** DATA follows **

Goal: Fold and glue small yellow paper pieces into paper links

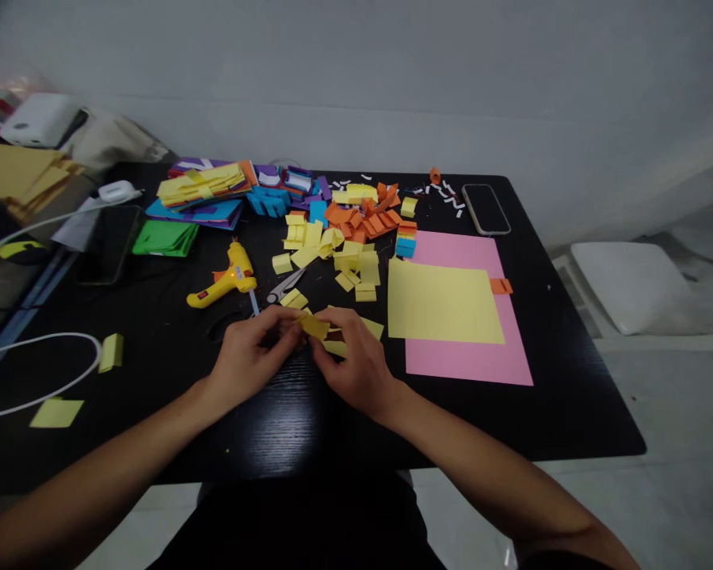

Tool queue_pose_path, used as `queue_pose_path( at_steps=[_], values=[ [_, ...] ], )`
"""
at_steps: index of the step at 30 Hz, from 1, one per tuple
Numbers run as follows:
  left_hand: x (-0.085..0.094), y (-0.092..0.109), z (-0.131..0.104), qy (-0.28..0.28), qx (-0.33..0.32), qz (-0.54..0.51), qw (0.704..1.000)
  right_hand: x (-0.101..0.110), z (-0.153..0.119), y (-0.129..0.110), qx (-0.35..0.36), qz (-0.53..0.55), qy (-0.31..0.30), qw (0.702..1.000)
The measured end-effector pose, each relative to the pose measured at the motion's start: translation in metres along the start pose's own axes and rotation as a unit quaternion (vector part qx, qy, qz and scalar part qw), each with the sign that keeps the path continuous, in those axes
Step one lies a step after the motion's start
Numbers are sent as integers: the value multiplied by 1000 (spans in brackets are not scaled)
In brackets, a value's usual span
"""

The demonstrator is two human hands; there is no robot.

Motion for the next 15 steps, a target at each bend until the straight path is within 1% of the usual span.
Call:
queue_pose_path(
  at_steps=[4,7,10,13,15],
  values=[
    [2,4,0,3,-11,16,1000,-1,-1,12,-81,62,7,995],
    [3,6,-1,11,-26,43,999,-5,0,21,-138,99,-13,985],
    [3,9,-2,17,-49,71,996,-10,0,30,-199,161,-38,966],
    [1,12,-3,19,-71,86,994,-14,-2,33,-233,204,-52,949],
    [0,13,-4,14,-79,90,993,-15,-2,33,-238,205,-52,948]
  ],
)
Point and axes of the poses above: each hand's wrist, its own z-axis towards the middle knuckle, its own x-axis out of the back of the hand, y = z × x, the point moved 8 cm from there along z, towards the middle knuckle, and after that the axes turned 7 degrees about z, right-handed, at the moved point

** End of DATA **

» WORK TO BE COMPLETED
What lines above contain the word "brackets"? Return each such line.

» REPLY TO THE EXERCISE
Numbers are sent as integers: the value multiplied by 1000 (spans in brackets are not scaled)
In brackets, a value's usual span

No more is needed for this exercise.